The Crow Who Feared a Popgun

In honour and memory of our inspirational, hugely talented – and complex – mother Audrey, her ashes now safely stored under our Sheringham stairs awaiting Lifeboat dispersal at sea next month, here’s posting a scanned and carefully edited copy of possibly the most influential book I have ever read, or had read to me.

Conceived, written and illustrated by Mum somewhere in the early-to-mid 1950s, The Crow Who Feared a Popgun tells the story of little Mark and next-brother-down Hugh on an airborne adventure to Africa.

Rediscovered while clearing our mother’s house, the story is very probably the reason I continue to adore crows, ravens, jackdaws, magpies and rooks. It could explain how I was inspired to spend much of my life travelling the world, though rather less so recently given the impact on us all of a different kind of Co(r)vid.

Looking at the dynamic between these two little boys illustrated and encouraged by Mum (“How kind Mark is to hold your hand…”), and with a psychotherapist’s later-life perspective, I can also appreciate perhaps more clearly the roots of my younger siblings’ occasional complaints against me of “Big-Brotheritis”…

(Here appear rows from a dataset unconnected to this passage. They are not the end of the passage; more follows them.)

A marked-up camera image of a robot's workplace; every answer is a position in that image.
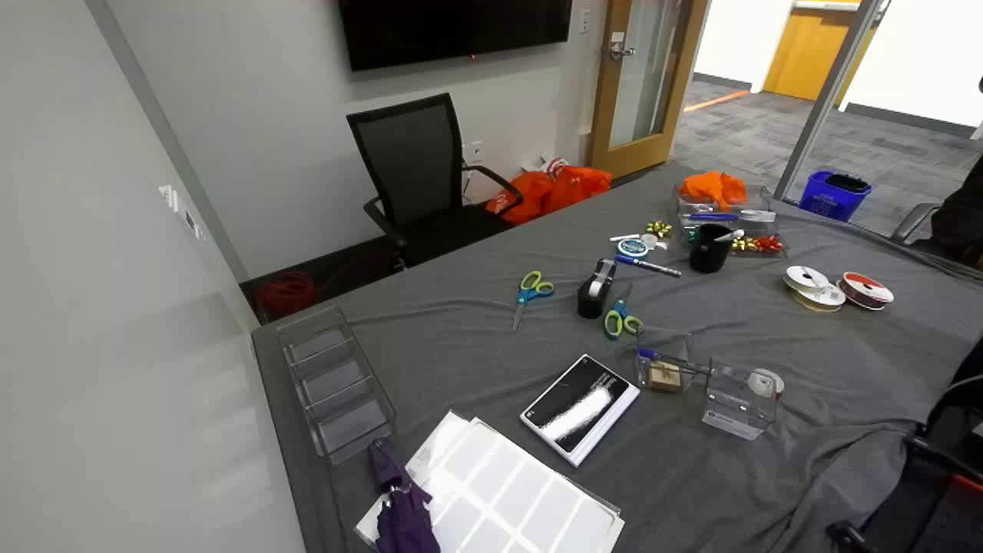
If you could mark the clear sellotape roll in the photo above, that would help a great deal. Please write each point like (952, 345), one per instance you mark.
(750, 383)

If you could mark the clear acrylic container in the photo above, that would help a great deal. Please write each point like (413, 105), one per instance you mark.
(734, 417)

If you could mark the green blue scissors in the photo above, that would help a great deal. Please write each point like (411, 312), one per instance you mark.
(532, 286)
(620, 324)

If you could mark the grey tablecloth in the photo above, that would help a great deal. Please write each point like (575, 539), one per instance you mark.
(462, 348)

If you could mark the orange plastic bag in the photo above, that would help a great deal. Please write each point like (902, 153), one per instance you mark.
(553, 187)

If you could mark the blue ribbon spool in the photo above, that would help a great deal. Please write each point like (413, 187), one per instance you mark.
(635, 244)

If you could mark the black mesh office chair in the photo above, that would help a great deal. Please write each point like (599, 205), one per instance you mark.
(411, 155)

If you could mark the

Feel free to print, to read to your own kids, and as we were to be inspired.

2 responses to “The Crow Who Feared a Popgun”

  1. Lovely story and illustration:) What’s the age gap between Mark and Hugh? As the younger boy’s image is much smaller compared with the bigger one.
    In traditional Chinese paintings, the size of a person’s image normally represents the importance of that individual.

    Like

  2. It’s actually just 18 months between us, Anya, though as you say, the two figures look much further apart in age. Makes me wonder when Mum actually drew this book. I look about seven, which would place it around 1957, and Hugh about two, which would mean 1953-54. No longer possible to check with the author!